Câblage électrique finalisé

L’interrupteur est laissé volant en périphérie de la base de manière à pouvoir être facilement accessible. Les fils sont fixés sur la base à l’aide de ruban adhésif de manière à ce qu’ils ne viennent pas au-dessus du trou de l’objectif.

Mise en place de la protection de la base

Des écrous sont placés sur les vis qui émergent de la base. Ils servent d’appui à une protection en carton fort (22cm x 22cm) percée en son centre d’un trou circulaire de 11,5cm de diamètre. Cette plaque de carton peut être recouverte d’adhésif blanc pour être mieux protégée de l’humidité.

La base mise en plaace

La protection est ensuite solidarisée à la base à l’aide de 4 écrous. L’écartement entre la protection et la base doit être suffisant afin de pouvoir atteindre l’interrupteur et le manipuler. Il est préférable de laisser l’interrupteur sous la protection de manière à se prémunir d’un allumage accidentel durant le transport. On peut toutefois le fixer sur la protection dans le cadre d’une utilisation sédentaire de la boîte à PLU.

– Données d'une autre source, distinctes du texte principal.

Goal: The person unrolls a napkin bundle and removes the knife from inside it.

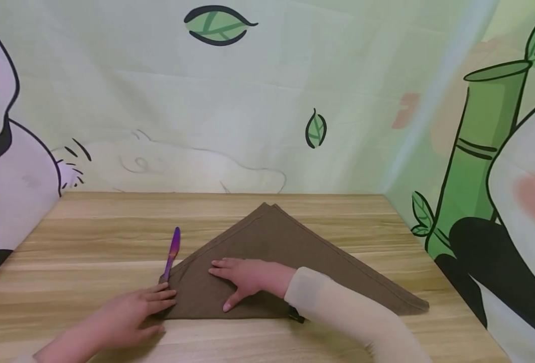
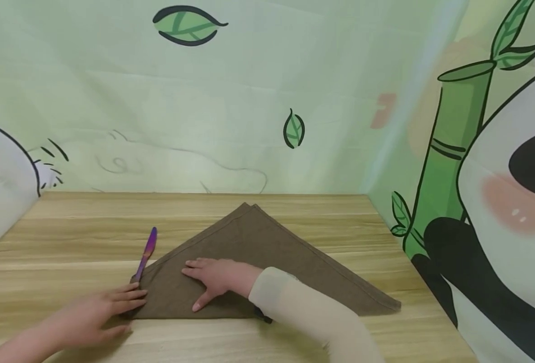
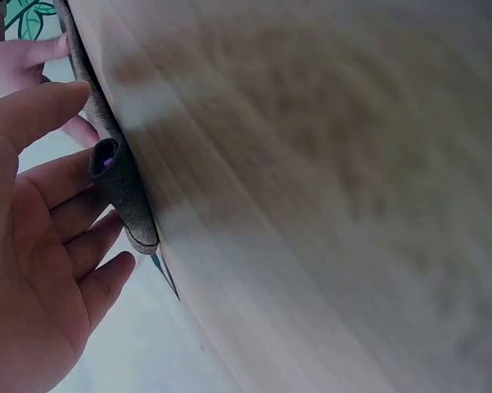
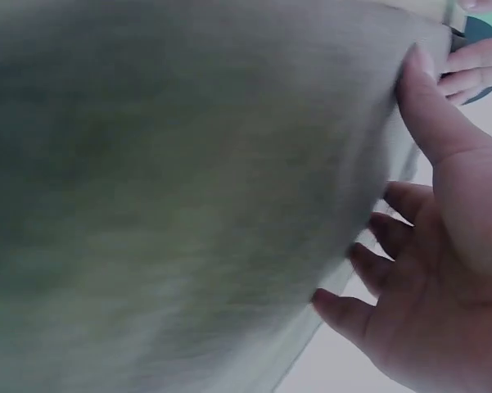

Mise en place du diffuseur

Un diffuseur en plexiglas semi transparent de 12cm de côté est inséré dans le déflecteur. Il doit être taillé de manière à entrer légèrement en force dans le déflecteur, évitant ainsi une fixation qui pourrait se trouver sur le chemin optique.

Pose du diffuseur

On remarquera sur la photo que les LEDs sont légèrement inclinées vers l’extérieur de la boîte de manière à éclairer les parois une fois celles-ci mises en place. Cela permet par réflexion d’obtenir un éclairage bien uniforme du fond de la boîte.

Le matériau utilisé pour le diffuseur est très exactement du "styroglass opaline". C’est une sorte de plexiglas qui transmet entre 60 et 70% de la lumière et qui a un aspect laiteux. Il fait 2,5mm d’épaisseur et se vend généralement en plaques de 1m par 50cm.

Le rôle du diffuseur est de finir d’étaler la lumière de manière uniforme sur toute la surface. Sans le diffuseur, on verrait encore des variations d’homogénéité sur le fond de la boîte car les LEDs sont tout de même assez proches de cette surface, même si elles ne l’éclairent pas directement.

Mise en place des parois

Deux parois de 22cm x 22cm et deux autres de 23cm x 22cm sont taillée dans le carton plume. Comme l’on souhaite que la boîte à PLU soit démontable, les parois sont solidarisées sur la base à l’aide d’aimants et de rondelles. Les 4 parois viennent prendre appui sur les différentes couches qui constituent la base.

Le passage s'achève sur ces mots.